The part below that opens with the line containing "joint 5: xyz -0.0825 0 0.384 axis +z" and closes with the line containing "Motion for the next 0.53" should be copied exactly, minus any pictures.

Data extracted from a collection
------------------------------

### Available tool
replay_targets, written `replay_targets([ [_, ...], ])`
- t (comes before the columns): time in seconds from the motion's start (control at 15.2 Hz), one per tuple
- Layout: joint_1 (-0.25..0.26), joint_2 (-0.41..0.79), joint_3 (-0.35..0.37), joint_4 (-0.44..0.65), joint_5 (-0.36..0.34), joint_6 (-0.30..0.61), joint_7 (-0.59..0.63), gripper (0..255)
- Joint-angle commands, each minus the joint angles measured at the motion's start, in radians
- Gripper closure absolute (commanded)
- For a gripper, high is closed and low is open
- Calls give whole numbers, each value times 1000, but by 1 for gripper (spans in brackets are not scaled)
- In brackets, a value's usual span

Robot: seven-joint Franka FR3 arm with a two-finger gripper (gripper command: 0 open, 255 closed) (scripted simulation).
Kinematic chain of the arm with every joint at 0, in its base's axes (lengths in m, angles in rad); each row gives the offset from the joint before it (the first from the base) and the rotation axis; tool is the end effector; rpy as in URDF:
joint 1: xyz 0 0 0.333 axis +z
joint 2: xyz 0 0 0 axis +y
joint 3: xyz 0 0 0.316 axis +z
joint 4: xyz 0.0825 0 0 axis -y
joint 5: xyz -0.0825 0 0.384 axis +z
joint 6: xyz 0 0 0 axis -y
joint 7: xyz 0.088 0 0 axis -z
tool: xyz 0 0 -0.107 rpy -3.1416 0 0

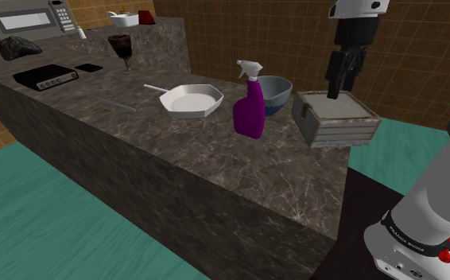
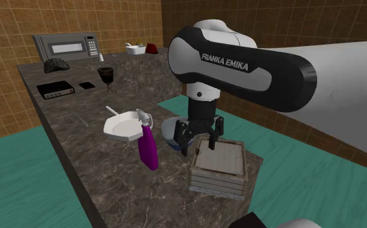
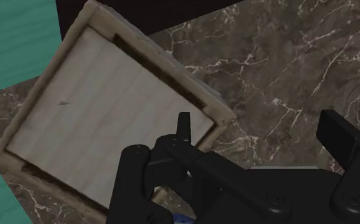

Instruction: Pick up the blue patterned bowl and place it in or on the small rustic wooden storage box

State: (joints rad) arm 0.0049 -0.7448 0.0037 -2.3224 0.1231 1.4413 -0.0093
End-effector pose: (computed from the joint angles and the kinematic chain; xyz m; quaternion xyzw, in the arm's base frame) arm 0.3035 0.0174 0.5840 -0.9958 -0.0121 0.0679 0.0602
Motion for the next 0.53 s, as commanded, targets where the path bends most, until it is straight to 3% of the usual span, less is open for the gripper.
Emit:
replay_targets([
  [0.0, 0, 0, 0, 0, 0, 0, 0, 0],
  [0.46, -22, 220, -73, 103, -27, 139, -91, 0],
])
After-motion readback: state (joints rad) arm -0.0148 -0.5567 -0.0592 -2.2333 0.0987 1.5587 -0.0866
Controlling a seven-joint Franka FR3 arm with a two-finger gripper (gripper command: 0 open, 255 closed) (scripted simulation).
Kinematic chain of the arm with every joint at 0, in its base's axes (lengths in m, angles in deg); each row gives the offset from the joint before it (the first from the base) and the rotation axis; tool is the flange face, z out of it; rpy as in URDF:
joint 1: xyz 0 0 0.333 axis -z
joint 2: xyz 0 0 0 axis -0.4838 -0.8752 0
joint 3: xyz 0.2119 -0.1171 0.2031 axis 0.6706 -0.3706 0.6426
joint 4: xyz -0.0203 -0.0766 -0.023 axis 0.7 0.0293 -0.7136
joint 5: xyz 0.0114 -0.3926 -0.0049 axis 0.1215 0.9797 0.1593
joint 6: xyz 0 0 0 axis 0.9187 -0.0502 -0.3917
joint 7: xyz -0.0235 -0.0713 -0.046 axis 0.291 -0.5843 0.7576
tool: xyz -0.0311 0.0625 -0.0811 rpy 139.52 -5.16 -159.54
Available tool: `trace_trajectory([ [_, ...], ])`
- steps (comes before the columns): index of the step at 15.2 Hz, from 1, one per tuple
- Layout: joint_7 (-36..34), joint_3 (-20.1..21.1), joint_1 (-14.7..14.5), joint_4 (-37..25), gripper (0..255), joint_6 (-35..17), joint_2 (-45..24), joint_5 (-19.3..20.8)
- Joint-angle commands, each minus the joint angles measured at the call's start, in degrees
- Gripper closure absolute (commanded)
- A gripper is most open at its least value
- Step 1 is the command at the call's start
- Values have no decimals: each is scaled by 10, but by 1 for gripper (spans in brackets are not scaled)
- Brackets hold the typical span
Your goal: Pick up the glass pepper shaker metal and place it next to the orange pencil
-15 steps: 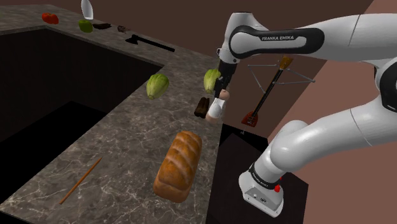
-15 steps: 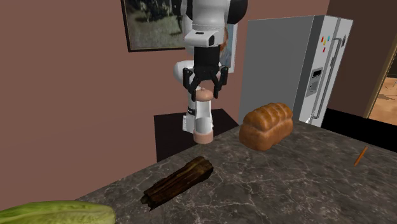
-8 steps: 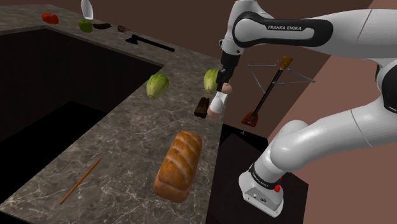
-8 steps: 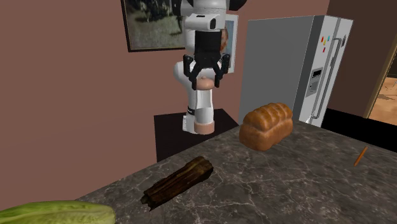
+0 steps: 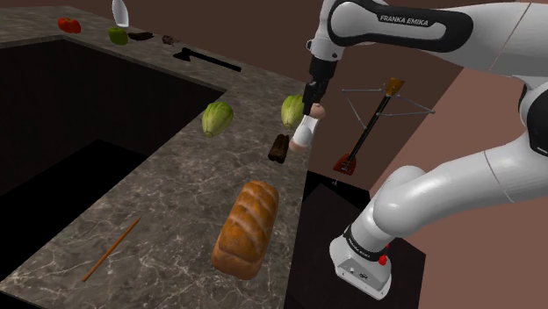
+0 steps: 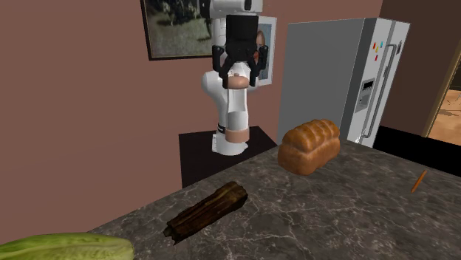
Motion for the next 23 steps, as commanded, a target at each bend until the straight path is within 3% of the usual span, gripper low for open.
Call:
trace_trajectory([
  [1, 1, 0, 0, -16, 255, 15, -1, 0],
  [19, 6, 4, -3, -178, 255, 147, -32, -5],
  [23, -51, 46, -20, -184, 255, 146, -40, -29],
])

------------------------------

> OUTPUT OF THE EXERCISE:
joint 5: xyz -0.0825 0 0.384 axis +z
joint 6: xyz 0 0 0 axis -y
joint 7: xyz 0.088 0 0 axis -z
tool: xyz 0 0 -0.107 rpy -3.1416 0 0


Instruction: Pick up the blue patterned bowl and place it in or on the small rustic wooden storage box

State: (joints rad) arm 0.0049 -0.7448 0.0037 -2.3224 0.1231 1.4413 -0.0093
End-effector pose: (computed from the joint angles and the kinematic chain; xyz m; quaternion xyzw, in the arm's base frame) arm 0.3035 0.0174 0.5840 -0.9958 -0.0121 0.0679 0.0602
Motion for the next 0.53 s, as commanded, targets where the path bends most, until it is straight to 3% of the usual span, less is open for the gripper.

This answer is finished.